Investigate data cleaning.

For all I know, my answers to the “Mainstream Media” survey will be scrubbed out of the final report, because the data doesn’t tell the story they wanted when my responses are included. This is not OK. Be aware of data cleaning methods that can skew what is presented in the end.

Pay attention to the y-axis

Poor data visualization can be extremely misleading, and inflated scales or falsely plotted graphs are a major culprit. One example of this is a graph shown at a Planned Parenthood hearing in Congress in 2015. The real numbers show that more cancer screenings were performed than abortions in 2013, but the more prominent colored lines seem to say that the number of procedures switched between 2006 and 2013. A more accurate graph of this same data would show cancer screenings dropping between 2006 and 2013, while still far above the nearly-flat rate of abortions.

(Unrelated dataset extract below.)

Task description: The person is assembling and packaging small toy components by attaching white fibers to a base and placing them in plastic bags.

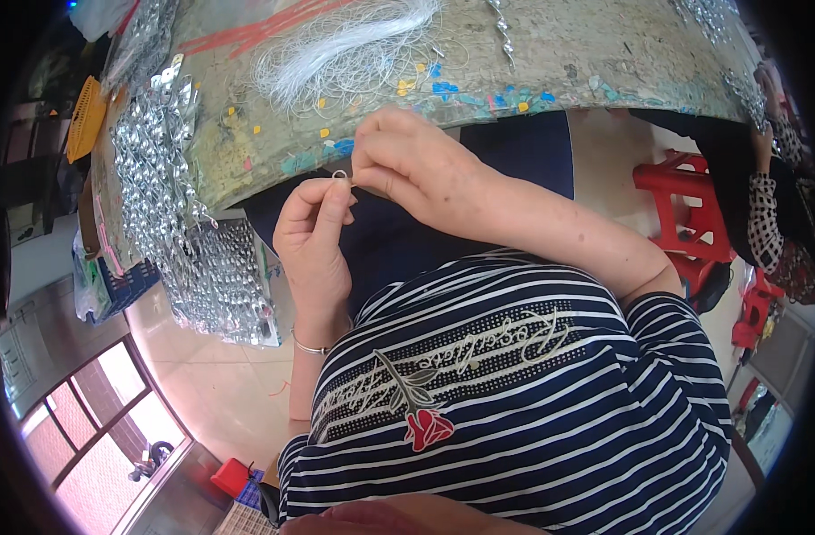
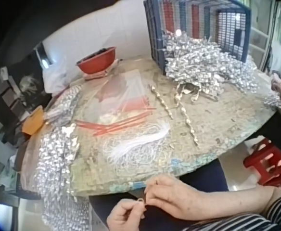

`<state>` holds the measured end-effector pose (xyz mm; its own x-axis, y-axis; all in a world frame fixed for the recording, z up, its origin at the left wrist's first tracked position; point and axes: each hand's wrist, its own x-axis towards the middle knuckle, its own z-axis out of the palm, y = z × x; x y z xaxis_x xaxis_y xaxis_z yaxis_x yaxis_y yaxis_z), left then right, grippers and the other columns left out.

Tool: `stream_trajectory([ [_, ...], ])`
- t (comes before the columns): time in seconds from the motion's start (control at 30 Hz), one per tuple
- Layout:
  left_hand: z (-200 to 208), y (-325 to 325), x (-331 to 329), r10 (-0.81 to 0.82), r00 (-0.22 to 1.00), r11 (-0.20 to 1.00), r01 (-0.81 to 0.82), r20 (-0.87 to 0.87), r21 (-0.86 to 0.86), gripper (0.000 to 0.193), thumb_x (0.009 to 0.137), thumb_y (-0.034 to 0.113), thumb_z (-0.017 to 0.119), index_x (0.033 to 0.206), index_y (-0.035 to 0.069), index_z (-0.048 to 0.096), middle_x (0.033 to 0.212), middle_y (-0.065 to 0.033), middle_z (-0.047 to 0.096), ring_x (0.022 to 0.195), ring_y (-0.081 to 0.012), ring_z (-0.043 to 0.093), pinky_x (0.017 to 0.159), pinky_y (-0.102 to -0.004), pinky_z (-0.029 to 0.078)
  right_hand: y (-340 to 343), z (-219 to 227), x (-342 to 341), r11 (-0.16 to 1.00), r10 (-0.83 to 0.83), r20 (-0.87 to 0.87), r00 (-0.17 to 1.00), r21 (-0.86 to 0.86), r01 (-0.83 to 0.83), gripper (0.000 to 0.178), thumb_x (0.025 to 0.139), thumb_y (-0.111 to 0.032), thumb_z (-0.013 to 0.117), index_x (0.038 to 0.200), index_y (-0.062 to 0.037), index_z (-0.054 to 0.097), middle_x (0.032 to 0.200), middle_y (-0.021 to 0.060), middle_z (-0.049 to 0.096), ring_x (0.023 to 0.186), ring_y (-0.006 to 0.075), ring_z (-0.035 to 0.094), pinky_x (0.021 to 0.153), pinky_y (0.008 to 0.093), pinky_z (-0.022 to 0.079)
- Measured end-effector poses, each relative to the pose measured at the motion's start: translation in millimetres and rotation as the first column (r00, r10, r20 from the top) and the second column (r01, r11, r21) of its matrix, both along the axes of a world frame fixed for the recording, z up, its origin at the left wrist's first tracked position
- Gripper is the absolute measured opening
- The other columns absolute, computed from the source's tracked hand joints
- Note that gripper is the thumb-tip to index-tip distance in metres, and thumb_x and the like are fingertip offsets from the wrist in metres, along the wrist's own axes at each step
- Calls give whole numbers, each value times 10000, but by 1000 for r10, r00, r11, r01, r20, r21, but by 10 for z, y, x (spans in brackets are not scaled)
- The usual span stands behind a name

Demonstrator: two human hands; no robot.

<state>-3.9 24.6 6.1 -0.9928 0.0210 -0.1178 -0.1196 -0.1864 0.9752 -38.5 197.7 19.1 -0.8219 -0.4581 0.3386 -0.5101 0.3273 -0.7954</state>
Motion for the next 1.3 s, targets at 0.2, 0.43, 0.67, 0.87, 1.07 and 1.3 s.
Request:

This graph uses real data but plots it in a very misleading way. Is 327k larger than 935,573? No.
This revised graph of the same data shows the real relationship between these two services provided by Planned Parenthood between 2006 and 2013.

This can also happen with simple statistics, such as percentages. Percentages often only tell you how much something increased or decreased, without giving you exact numbers on either end. Consider a chair marked down 20%. As my late grandpa used to say, “20% off of what?” He was a furniture salesman and knew the tactic well. If the chair was originally $3,000, that’s still a very expensive chair.

You can consider the flip side, and how percentages can make increases seem more significant than they really are. I could say, “The number of people who have read my article on survey design has increased 400% in the last 24 hours!” Sounds impressive, right? What if it was just that my reader count had gone from one to four people? That’s not as impressive. Maybe I’ll just stick that flattering percent increase.

The same can be done with survey data, inflating or deflating numbers without communicating the real changes.

Stay Vigilant

So remember, data lives a very full life before it makes its way to you. What you believe should be a conscious, well-informed choice.

Data is often thought of as neutral, but it usually goes through many filters before making it into your hands. When you encounter numbers or facts, be sure to consider the motivations behind the questions, how that data was gathered, and how it was presented to you.